THE author of eleven-volume The Story of Civilisation, Will Durant, died more than two decades ago. His passion was to bring philosophy out of the ivory towers of academia into the lives of laypeople. The Story of Philosophy that he wrote in 1926 launched Simon & Schuster as a major publishing force. Now, John Little has compiled Durant's select thoughts into The Greatest Minds and Ideas of all Time — containing `the absolute best of our heritage'. A sampler:

  • Copernicus had reduced the earth to a speck among melting clouds; Darwin reduced man to an animal fighting for his transient mastery of the globe. (The Ten Greatest Thinkers)

  • Shakespeare wrote in haste, and never found leisure to repent. He never erased a line or read a proof. No man had ever mastered language, or used it with such lordly abandon. (The Ten Greatest Poets)

  • Can you spare an hour a day? Let me have seven hours a week, and I will make a scholar and a philosopher out of you; in four years you shall be as well educated as any new-fledged Doctor of Philosophy in the land. (The One Hundred Best Books for an Education)

  • There is less brutality between men and women, between parents and children, between teachers and pupils, than in any recorded generation of the past. (The Ten Peaks of Human Progress)
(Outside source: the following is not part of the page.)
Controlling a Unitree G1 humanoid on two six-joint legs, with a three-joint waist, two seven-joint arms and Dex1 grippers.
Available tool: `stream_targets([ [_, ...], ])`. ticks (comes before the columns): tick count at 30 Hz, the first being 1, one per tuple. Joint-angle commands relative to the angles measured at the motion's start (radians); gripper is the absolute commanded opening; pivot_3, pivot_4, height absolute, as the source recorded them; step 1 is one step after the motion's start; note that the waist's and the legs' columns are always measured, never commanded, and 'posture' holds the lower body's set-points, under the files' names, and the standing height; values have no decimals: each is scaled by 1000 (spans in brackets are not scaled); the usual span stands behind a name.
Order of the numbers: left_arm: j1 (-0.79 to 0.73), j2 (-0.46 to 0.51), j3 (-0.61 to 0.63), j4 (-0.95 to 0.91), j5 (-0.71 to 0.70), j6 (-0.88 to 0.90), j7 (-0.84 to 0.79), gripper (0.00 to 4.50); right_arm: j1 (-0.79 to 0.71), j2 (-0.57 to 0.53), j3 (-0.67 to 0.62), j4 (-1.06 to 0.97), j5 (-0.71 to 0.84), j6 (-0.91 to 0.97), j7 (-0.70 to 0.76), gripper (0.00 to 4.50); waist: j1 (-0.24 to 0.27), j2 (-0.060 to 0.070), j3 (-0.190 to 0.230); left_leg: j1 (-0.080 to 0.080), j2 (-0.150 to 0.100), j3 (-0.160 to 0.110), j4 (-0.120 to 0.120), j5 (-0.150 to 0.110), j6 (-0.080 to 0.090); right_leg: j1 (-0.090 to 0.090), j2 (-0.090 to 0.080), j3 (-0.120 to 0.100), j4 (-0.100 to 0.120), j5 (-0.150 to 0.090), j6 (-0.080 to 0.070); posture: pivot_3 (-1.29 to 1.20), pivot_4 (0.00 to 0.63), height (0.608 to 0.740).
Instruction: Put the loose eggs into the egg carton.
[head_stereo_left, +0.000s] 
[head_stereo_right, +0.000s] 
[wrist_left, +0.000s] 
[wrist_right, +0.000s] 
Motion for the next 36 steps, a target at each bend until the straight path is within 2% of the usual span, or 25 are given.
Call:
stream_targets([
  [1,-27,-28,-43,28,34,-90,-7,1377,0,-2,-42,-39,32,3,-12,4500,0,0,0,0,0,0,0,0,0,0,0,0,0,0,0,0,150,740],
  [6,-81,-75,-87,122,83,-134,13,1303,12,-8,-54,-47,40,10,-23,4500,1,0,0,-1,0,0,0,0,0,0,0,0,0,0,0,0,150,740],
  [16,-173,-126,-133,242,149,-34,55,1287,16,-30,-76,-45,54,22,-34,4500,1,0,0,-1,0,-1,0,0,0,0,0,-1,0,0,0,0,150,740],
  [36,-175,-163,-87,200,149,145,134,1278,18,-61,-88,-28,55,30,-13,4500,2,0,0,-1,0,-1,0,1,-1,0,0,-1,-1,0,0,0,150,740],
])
  • Buddha means India, for the spirit of India lies in religion rather than in science, in contemplation rather than in action, in a fraternal gentleness rather than in the application of mathematics to artillery, or of chemistry to bombs. (Twelve Vital Dates in World History)

  • Don't be disappointed if your name doesn't figure among the `greatest minds' as yet.

    Atomic truths

    THERE could be no better time to study about India's atomic energy programme with so much of sabre-rattling going on in the border. And M. R. Srinivasan's book From Fission to Fusion gives an insider's view of the developments — of how a team comprising top physicists, chemists, engineers, metallurgists and other scientists worked on an important mission. And the blurb explains that their "contribution to the pride of an independent nation goes well beyond the equations of science." More:

  • A swimming-pool type reactor, such as Apsara, is so named because the core where the uranium chain reaction takes place is suspended in a pool of normal (or light) water. Apsara itself was conceived as a multi-purpose reactor for experiments in neutron physics, the production of radioisotopes and studies in shielding of nuclear radiation.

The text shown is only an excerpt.